Description of the task -
Once the line containing "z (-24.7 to" has been written out, stop; until then, restate each line of the entries below word for word from the first.

Data provided -
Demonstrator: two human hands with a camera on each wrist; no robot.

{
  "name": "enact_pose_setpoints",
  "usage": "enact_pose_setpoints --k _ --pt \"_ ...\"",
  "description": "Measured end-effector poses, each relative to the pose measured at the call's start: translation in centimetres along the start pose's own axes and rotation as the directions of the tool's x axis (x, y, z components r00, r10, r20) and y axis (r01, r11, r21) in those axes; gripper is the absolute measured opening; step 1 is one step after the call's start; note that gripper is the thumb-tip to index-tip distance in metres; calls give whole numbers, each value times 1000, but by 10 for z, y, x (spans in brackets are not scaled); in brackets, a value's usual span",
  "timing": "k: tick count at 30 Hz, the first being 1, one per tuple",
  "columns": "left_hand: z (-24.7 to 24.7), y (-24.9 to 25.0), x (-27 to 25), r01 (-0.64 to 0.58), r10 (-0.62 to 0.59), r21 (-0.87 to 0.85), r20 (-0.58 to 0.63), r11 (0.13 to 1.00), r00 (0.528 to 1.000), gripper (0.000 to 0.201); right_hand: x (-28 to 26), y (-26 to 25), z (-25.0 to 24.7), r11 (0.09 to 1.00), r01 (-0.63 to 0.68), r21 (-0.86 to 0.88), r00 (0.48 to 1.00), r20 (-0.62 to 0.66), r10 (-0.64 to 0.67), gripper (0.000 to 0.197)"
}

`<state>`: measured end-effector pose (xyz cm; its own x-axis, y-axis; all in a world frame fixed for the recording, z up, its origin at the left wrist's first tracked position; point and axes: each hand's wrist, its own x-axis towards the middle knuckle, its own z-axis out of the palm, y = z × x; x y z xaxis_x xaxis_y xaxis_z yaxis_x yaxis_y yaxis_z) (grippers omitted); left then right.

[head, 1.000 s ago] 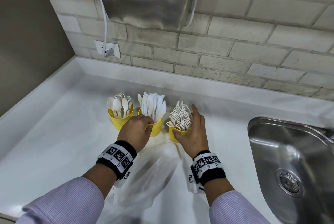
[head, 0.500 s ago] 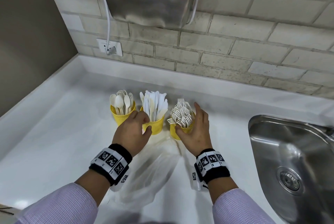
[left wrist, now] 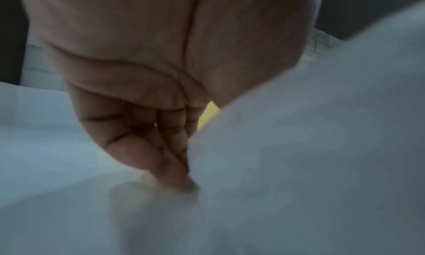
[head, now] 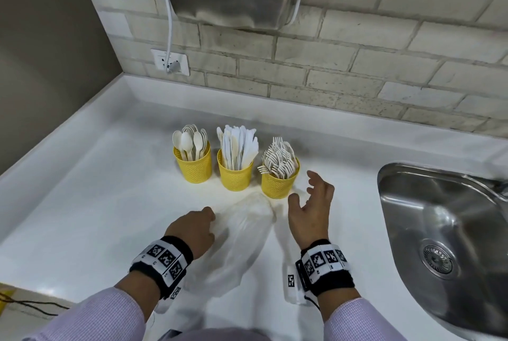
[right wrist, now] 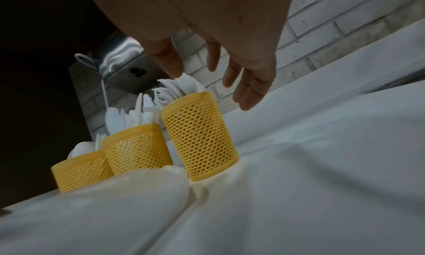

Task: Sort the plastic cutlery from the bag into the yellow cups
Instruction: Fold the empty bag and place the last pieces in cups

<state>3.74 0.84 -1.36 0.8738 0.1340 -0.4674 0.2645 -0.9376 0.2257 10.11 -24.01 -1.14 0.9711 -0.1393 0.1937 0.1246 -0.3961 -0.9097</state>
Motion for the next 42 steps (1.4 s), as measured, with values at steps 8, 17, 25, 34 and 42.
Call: enact_pose_setpoints --k 8,17,25,34,42 --pt "-22 20 -24 -283 257 -71 -257 956 932 11 -55 -43 11 837 492 -240 869 204 -452 55" --pt "-52 22 -55 -668 591 -32 -435 744 679 24 -69 -55 24 733 430 -527 884 411 -223 74" --pt "-73 -25 -60 -618 436 -63 -653 784 619 28 -64 -78 28 898 235 -372 948 293 -126 30" --pt "-95 -93 -57 -466 184 -162 -769 870 612 25 -62 -97 35 881 286 -378 946 259 -196 27" --pt "-104 -122 -73 -392 -86 -413 -771 822 632 38 -60 -110 38 930 98 -353 991 116 -60 38"
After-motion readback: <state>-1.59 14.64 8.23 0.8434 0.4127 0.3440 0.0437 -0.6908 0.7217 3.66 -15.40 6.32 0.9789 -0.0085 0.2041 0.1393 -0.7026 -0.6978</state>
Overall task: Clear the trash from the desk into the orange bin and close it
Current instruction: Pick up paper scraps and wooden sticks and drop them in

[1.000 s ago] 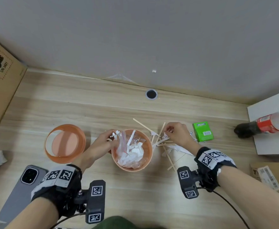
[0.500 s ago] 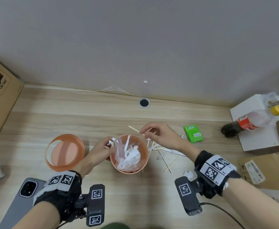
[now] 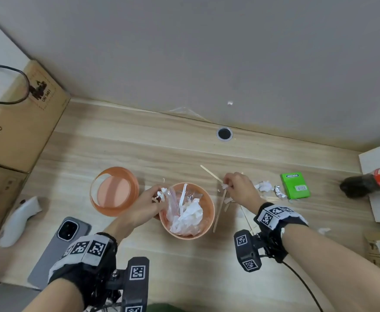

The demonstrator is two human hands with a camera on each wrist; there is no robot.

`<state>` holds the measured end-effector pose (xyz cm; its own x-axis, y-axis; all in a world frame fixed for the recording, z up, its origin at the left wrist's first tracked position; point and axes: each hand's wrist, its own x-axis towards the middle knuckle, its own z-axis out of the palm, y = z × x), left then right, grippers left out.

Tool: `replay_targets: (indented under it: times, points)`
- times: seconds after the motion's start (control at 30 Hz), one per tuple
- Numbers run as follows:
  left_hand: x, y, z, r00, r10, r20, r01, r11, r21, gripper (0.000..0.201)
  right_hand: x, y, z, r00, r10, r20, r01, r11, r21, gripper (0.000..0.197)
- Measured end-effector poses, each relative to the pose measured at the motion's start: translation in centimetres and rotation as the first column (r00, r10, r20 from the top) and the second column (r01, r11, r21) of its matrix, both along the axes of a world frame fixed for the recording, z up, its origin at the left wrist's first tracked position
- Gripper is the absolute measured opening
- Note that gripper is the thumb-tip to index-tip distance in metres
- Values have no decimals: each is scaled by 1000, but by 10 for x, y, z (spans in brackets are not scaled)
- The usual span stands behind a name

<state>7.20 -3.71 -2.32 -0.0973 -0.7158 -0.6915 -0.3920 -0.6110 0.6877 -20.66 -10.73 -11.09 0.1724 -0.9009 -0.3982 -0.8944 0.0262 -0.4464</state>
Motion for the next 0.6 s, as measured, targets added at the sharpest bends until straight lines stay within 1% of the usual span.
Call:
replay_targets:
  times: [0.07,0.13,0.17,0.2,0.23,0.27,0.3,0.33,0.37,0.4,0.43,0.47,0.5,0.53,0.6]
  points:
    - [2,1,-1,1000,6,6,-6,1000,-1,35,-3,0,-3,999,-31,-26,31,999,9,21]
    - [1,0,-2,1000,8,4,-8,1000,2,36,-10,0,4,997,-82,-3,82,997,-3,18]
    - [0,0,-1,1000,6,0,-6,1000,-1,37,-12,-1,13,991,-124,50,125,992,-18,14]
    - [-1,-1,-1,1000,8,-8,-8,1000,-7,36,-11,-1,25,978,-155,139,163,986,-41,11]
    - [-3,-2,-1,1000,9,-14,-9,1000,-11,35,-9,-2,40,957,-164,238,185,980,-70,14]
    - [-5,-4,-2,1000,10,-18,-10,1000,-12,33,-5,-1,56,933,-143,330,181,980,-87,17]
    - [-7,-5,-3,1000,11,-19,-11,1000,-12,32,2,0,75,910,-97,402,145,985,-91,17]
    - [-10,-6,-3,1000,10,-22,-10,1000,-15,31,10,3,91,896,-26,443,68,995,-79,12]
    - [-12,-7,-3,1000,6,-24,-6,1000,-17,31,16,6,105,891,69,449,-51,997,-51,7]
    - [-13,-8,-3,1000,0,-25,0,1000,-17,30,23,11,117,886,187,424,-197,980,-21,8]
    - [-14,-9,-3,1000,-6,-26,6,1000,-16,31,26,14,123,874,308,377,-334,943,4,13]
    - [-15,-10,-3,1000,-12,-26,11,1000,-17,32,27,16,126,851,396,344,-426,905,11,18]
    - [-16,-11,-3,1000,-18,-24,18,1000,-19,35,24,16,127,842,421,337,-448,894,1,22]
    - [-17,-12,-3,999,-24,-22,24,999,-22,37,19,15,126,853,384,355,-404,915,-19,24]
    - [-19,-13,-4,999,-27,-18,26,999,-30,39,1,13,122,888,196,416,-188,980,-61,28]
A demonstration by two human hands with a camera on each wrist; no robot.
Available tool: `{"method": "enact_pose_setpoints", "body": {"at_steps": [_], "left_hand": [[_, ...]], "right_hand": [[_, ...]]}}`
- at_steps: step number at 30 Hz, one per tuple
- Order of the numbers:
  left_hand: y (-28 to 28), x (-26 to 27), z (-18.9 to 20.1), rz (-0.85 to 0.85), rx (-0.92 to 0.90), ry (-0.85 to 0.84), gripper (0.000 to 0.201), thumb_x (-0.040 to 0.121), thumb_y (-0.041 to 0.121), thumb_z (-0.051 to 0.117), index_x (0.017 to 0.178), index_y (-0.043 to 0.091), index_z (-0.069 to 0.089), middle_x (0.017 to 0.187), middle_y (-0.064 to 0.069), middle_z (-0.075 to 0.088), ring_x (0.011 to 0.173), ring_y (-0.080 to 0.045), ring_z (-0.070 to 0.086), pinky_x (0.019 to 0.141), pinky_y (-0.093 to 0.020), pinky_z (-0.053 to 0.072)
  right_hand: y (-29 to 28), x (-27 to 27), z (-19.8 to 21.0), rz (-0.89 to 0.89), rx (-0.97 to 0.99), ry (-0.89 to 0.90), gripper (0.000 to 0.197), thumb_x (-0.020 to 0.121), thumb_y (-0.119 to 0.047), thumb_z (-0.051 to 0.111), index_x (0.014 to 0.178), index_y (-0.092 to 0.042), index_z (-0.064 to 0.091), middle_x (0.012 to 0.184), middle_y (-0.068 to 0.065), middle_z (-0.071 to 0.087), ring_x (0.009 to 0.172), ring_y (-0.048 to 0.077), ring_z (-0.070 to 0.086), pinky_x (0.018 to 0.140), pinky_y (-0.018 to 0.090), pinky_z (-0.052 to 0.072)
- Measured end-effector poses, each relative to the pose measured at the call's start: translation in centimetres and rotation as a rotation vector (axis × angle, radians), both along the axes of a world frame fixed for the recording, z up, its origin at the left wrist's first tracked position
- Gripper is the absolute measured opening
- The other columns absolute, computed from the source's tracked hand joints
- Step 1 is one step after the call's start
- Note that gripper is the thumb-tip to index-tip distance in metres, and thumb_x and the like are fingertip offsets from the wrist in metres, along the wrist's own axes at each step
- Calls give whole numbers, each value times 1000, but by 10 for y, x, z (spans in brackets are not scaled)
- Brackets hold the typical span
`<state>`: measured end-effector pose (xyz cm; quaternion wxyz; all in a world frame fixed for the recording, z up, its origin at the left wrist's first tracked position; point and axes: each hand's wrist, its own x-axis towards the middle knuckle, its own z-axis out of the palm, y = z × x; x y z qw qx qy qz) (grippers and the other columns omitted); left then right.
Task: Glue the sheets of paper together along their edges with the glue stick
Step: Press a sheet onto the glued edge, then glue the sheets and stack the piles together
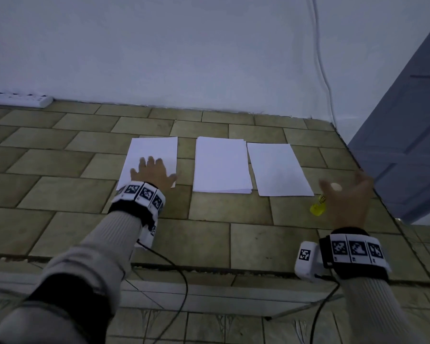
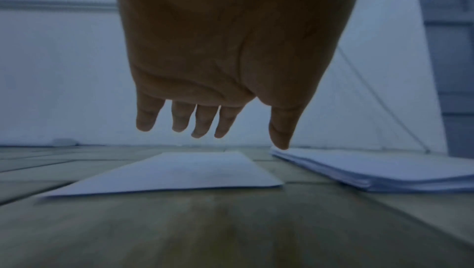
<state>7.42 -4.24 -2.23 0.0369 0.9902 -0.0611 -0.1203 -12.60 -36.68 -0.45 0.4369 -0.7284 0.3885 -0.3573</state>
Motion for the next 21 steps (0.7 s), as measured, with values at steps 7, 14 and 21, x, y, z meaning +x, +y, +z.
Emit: {"method": "enact_pose_setpoints", "body": {"at_steps": [7,14,21], "left_hand": [[14,23,-21,-91,47,60,59,95,45,55,138,7,43,140,-15,48,123,-32,51,101,-42,43],[25,25,-26,-101,-38,-51,29,97,37,49,105,11,61,113,-11,65,93,-26,59,78,-33,45],[25,18,-8,-21,-228,-131,38,102,35,40,123,7,55,120,-19,61,96,-32,56,76,-34,38]], "right_hand": [[-6,-3,-24,71,146,153,62,85,-24,70,131,2,38,109,9,49,105,25,52,81,33,39],[-3,-2,-36,92,164,189,44,89,-27,65,118,-2,44,101,9,48,95,27,50,81,36,38],[-6,0,-41,130,170,229,36,94,-24,57,117,1,47,99,13,50,93,26,49,78,32,35]]}}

Completed task -
Demonstrator: two human hands with a camera on each wrist; no robot.

{
  "name": "enact_pose_setpoints",
  "usage": "enact_pose_setpoints --k _ --pt \"_ ...\"",
  "description": "Measured end-effector poses, each relative to the pose measured at the call's start: translation in centimetres along the start pose's own axes and rotation as the directions of the tool's x axis (x, y, z components r00, r10, r20) and y axis (r01, r11, r21) in those axes; gripper is the absolute measured opening; step 1 is one step after the call's start; note that gripper is the thumb-tip to index-tip distance in metres; calls give whole numbers, each value times 1000, but by 10 for z, y, x (spans in brackets are not scaled); in brackets, a value's usual span",
  "timing": "k: tick count at 30 Hz, the first being 1, one per tuple",
  "columns": "left_hand: z (-24.7 to 24.7), y (-24.9 to 25.0), x (-27 to 25), r01 (-0.64 to 0.58), r10 (-0.62 to 0.59), r21 (-0.87 to 0.85), r20 (-0.58 to 0.63), r11 (0.13 to 1.00), r00 (0.528 to 1.000), gripper (0.000 to 0.201); right_hand: x (-28 to 26), y (-26 to 25), z (-25.0 to 24.7), r11 (0.09 to 1.00), r01 (-0.63 to 0.68), r21 (-0.86 to 0.88), r00 (0.48 to 1.00), r20 (-0.62 to 0.66), r10 (-0.64 to 0.67), gripper (0.000 to 0.197)"

The work on this exercise has been finished.